WORK ORDER | Since pictures are not wanted in the copy, output only the rest of each record exactly.

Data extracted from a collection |
[Start of Attachment]

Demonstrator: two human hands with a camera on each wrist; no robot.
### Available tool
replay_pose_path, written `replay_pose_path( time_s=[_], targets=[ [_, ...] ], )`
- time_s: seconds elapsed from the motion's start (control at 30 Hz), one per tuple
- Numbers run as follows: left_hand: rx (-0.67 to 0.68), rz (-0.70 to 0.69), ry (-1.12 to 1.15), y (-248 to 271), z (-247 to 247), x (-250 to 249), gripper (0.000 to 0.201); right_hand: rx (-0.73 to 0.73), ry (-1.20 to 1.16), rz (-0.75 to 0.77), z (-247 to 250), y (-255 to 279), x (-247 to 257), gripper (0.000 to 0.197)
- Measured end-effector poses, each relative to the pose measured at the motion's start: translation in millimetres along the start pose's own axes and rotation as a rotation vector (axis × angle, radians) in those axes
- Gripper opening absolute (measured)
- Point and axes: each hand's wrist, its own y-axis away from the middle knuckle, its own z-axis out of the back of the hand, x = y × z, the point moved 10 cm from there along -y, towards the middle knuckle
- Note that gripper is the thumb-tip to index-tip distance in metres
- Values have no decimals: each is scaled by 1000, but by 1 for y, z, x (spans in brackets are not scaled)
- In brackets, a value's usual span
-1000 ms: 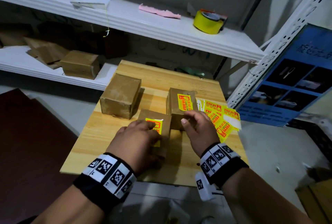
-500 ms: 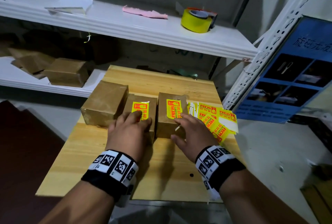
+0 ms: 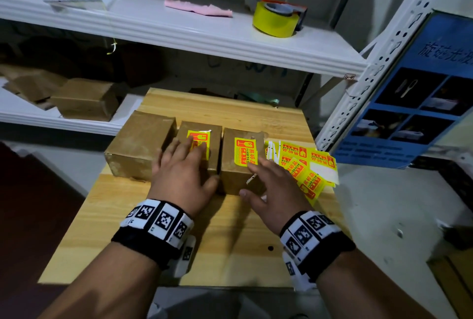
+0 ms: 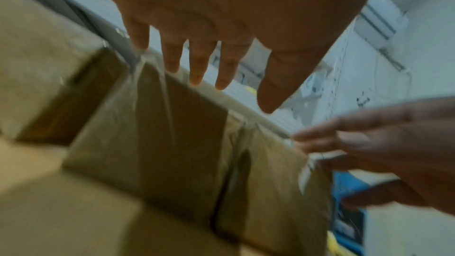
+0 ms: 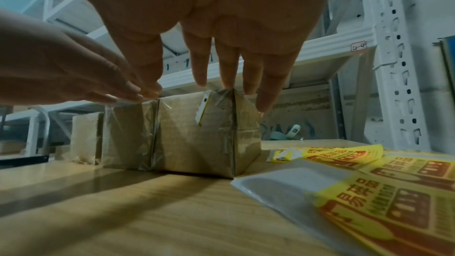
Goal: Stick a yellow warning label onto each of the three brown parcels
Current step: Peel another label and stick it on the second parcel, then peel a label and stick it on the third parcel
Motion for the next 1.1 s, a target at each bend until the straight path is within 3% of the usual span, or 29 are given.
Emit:
replay_pose_path(
  time_s=[0.1,0.2,0.33,0.53,0.7,0.83,0.93,1.1],
  targets=[
    [-127,48,35,1,32,20,66,-104,-85,-2,11,7,-2,60],
    [-228,187,88,3,60,59,59,-163,-173,-3,16,18,-3,58],
    [-142,372,24,-4,64,105,76,-230,-284,0,18,31,-2,70],
    [50,391,31,-7,40,114,77,-264,-438,-8,26,47,3,69],
    [35,462,112,8,48,116,75,-342,-638,-78,49,70,-12,55],
    [-82,601,219,43,70,142,68,-456,-779,-183,59,94,-46,28],
    [-190,573,243,77,94,140,67,-465,-940,-299,37,109,-77,29],
    [-272,386,261,120,114,104,62,-402,-1168,-479,9,117,-96,30]
  ],
)
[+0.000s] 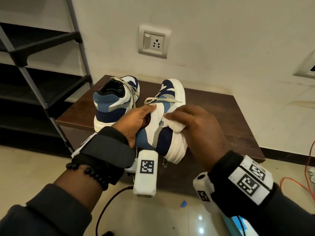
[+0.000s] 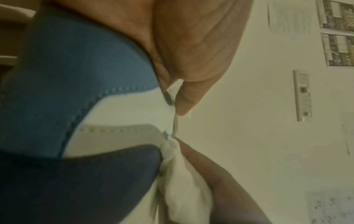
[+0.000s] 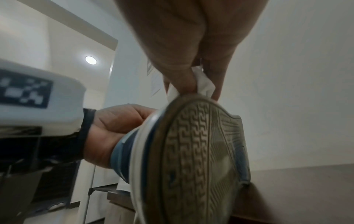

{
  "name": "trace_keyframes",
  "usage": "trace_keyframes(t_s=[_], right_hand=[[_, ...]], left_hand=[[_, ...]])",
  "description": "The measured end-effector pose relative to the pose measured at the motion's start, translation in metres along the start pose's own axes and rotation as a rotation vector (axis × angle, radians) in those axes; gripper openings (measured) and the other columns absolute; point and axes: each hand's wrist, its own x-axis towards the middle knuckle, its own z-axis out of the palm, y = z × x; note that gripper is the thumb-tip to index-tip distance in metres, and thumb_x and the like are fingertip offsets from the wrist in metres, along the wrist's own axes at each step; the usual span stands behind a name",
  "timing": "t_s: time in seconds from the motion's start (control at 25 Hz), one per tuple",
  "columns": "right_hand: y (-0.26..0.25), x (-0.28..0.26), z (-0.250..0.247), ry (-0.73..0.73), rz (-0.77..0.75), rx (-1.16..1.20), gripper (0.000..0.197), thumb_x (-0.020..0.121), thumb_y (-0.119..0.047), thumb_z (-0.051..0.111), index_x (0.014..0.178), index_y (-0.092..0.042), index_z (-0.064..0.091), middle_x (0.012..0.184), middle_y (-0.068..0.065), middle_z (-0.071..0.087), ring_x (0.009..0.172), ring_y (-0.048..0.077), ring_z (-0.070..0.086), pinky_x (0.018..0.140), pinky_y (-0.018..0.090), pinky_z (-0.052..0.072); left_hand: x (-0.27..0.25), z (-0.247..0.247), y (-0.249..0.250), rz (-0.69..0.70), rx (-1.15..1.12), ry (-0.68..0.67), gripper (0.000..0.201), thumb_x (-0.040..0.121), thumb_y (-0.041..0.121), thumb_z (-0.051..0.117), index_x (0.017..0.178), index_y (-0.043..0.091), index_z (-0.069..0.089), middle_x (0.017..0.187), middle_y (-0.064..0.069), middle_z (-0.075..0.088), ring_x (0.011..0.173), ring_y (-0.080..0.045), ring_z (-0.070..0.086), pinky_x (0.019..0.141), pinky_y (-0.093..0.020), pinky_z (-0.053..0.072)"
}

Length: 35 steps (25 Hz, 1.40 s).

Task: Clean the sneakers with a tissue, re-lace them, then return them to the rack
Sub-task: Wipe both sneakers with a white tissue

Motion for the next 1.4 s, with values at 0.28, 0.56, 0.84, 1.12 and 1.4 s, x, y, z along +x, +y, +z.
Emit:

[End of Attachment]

RESPONSE TO THIS EXERCISE |
Demonstrator: two human hands with a camera on each wrist; no robot.
### Available tool
replay_pose_path, written `replay_pose_path( time_s=[_], targets=[ [_, ...] ], )`
- time_s: seconds elapsed from the motion's start (control at 30 Hz), one per tuple
- Numbers run as follows: left_hand: rx (-0.67 to 0.68), rz (-0.70 to 0.69), ry (-1.12 to 1.15), y (-248 to 271), z (-247 to 247), x (-250 to 249), gripper (0.000 to 0.201); right_hand: rx (-0.73 to 0.73), ry (-1.20 to 1.16), rz (-0.75 to 0.77), z (-247 to 250), y (-255 to 279), x (-247 to 257), gripper (0.000 to 0.197)
- Measured end-effector poses, each relative to the pose measured at the motion's start: translation in millimetres along the start pose's own axes and rotation as a rotation vector (axis × angle, radians) in those axes
- Gripper opening absolute (measured)
- Point and axes: each hand's wrist, its own y-axis away from the middle knuckle, its own z-axis out of the back of the hand, x = y × z, the point moved 10 cm from there along -y, towards the middle knuckle
- Note that gripper is the thumb-tip to index-tip distance in metres
- Values have no decimals: each is scaled by 1000, but by 1 for y, z, x (spans in brackets are not scaled)
- In brackets, a value's usual span
-1000 ms: 
-500 ms: 
+0 ms: 
+0 ms: 
+0 ms: 
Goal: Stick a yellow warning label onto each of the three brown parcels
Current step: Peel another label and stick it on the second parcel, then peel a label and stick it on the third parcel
Motion for the next 1.1 s, a target at each bend until the straight path is within 3% of the usual span, or 29 are given.
Emit:
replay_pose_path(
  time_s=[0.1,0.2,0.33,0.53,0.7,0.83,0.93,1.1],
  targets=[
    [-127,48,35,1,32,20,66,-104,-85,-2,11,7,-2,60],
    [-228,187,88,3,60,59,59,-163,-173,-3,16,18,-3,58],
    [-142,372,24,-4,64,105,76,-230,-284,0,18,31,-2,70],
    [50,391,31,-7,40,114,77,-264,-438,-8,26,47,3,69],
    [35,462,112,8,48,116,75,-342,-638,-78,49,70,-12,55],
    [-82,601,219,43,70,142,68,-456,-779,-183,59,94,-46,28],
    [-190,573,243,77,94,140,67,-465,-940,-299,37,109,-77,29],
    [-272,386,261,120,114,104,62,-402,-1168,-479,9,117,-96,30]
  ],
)
[+0.000s] 
[+0.000s] 
[+0.000s] 

{
  "name": "trace_keyframes",
  "usage": "trace_keyframes(t_s=[_], right_hand=[[_, ...]], left_hand=[[_, ...]])",
  "description": "The measured end-effector pose relative to the pose measured at the motion's start, translation in metres along the start pose's own axes and rotation as a rotation vector (axis × angle, radians) in those axes; gripper openings (measured) and the other columns absolute; point and axes: each hand's wrist, its own x-axis towards the middle knuckle, its own z-axis out of the palm, y = z × x; note that gripper is the thumb-tip to index-tip distance in metres, and thumb_x and the like are fingertip offsets from the wrist in metres, along the wrist's own axes at each step; the usual span stands behind a name",
  "timing": "t_s: time in seconds from the motion's start (control at 25 Hz), one per tuple",
  "columns": "right_hand: y (-0.26..0.25), x (-0.28..0.26), z (-0.250..0.247), ry (-0.73..0.73), rz (-0.77..0.75), rx (-1.16..1.20), gripper (0.000..0.197), thumb_x (-0.020..0.121), thumb_y (-0.119..0.047), thumb_z (-0.051..0.111), index_x (0.014..0.178), index_y (-0.092..0.042), index_z (-0.064..0.091), middle_x (0.012..0.184), middle_y (-0.068..0.065), middle_z (-0.071..0.087), ring_x (0.009..0.172), ring_y (-0.048..0.077), ring_z (-0.070..0.086), pinky_x (0.018..0.140), pinky_y (-0.018..0.090), pinky_z (-0.052..0.072); left_hand: x (-0.27..0.25), z (-0.247..0.247), y (-0.249..0.250), rz (-0.69..0.70), rx (-1.15..1.12), ry (-0.68..0.67), gripper (0.000..0.201), thumb_x (-0.040..0.121), thumb_y (-0.041..0.121), thumb_z (-0.051..0.117), index_x (0.017..0.178), index_y (-0.043..0.091), index_z (-0.069..0.089), middle_x (0.017..0.187), middle_y (-0.064..0.069), middle_z (-0.075..0.088), ring_x (0.011..0.173), ring_y (-0.080..0.045), ring_z (-0.070..0.086), pinky_x (0.019..0.141), pinky_y (-0.093..0.020), pinky_z (-0.053..0.072)"
}

Length: 35 steps (25 Hz, 1.40 s).

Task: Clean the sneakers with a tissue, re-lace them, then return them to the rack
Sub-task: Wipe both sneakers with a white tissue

Motion for the next 1.4 s, with values at 0.28, 0.56, 0.84, 1.12 and 1.4 s, x, y, z along +x, +y, +z.
Emit:

With this, the output is complete.